Sylvia and I were married, by Murray Tilles, 7 months and 7 days after the day we met. My two sons attended the wedding but my family did not. We continued to attend services, study the bible, and participate in Home Study Groups. By the end of our first year of marriage, we received a great gift from The Lord. That gift was that I was diagnosed with Lymphoma. Yes, it was a great gift, in retrospect. What was the gift? I got the opportunity to see The Love of Christ and the receiving of miracles. We had hundreds of faithful servants praying for me….people I knew and people I did not know. I got the blessing of receiving hands on prayers and being anointed with oil from my Home Study Group, numerous times according to James 5. Within less than a year, my diagnosis was changed to Chronic Lymphocytic Leukemia, a more manageable and treatable illness. I’m firmly convinced that the prayers changed my diagnosis.

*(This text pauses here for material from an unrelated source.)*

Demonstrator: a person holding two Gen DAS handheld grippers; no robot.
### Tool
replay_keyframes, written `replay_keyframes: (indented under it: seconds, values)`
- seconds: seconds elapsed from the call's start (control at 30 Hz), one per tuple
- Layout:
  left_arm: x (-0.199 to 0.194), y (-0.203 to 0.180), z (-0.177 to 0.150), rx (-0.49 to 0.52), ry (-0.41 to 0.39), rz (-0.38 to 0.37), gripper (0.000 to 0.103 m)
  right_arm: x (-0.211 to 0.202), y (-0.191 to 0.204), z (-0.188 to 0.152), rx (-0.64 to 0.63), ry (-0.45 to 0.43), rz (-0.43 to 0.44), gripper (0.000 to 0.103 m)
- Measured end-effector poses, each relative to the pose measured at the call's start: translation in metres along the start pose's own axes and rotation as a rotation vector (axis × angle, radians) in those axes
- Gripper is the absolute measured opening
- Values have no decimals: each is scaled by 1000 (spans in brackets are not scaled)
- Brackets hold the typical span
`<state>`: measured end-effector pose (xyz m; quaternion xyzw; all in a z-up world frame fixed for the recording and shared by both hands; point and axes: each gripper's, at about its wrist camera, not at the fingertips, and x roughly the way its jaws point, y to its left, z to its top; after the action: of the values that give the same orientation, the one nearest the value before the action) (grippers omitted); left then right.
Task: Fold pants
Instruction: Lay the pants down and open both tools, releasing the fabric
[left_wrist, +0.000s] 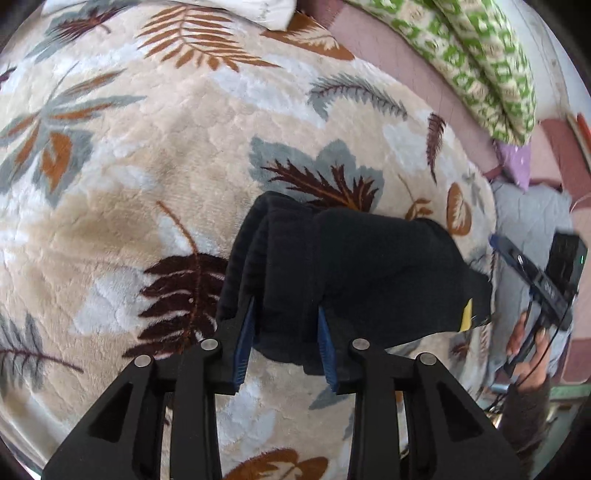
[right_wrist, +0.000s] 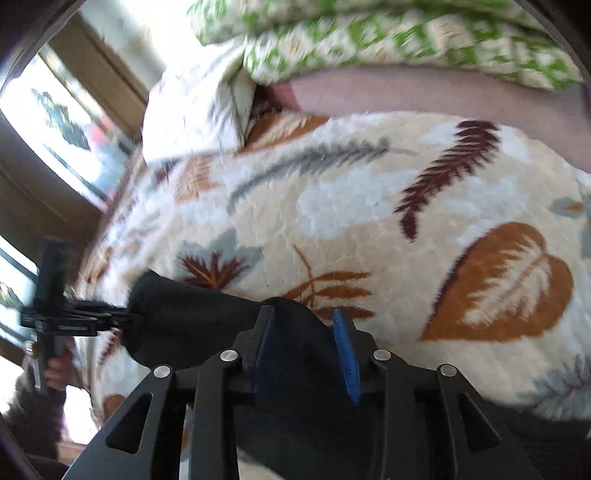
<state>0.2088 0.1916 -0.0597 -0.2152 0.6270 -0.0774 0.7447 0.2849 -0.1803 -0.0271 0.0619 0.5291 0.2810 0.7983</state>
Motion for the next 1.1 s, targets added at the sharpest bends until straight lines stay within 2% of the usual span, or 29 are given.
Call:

Another great miracle was that my family, who stopped talking with me, began a loving relationship again with me due to this illness. The Lord knew what He was doing when He blessed me with such a serious illness. My Jewish family need to be shaken out of their conditional love for me. Also, many faithful believers grew spiritually as they watched Sylvia and me behave with great belief and calmness during this illness. We demonstrated that it didn’t matter if I lived or died, we were content with our outcome because we had a relationship with The Lord.
I am grateful that I was chosen to be saved and selected by The Lord to be used for His Will to be done through me. What a great honor. During my chemo treatments, I studied the bible and when anyone approached me to talk, I witnessed to them. I never once got the usual illnesses during chemo treatments. I was able to eat, drink, and study the bible throughout treatments while others around me in the chemo room were very ill. Praise The Lord, for He is our Great Healer!! Six months later, I was completely free of cancer and discharged from treatments.
My activities include attending services every Sunday, weekly bible study Sunday mornings, co-facilitate Home Study Group Sunday nights twice a month, attend men’s bible study weekly on Tuesday mornings, lead a men’s weekly bible study group Friday mornings, attend weekly Wednesday night rehearsals for Praise and Worship Band, and play the piano in the Praise and Worship Band on Sunday mornings. In addition, the Christ in The Passover Presentation was so meaningful to me from a Jewish perspective that I now present this to church groups and share my testimony through this presentation, giving historical references, biblical references, and discussing The Last Supper as a Passover Seder, the birth of the church, and the marriage proposal to the church during that Supper as it relates to the Ketubah, the Jewish marriage contract.
If there was one thing specific I would ask of any reader, I would say to learn the chapters and verses in the Old Testament that have Messianic Prophecy and share these with your Jewish friends, engage in conversations about them, and ask them to explain the meaning of those verses. Knowing the Old Testament verses and their meanings is of paramount importance in planting seeds for salvation to our Jewish brothers and sisters.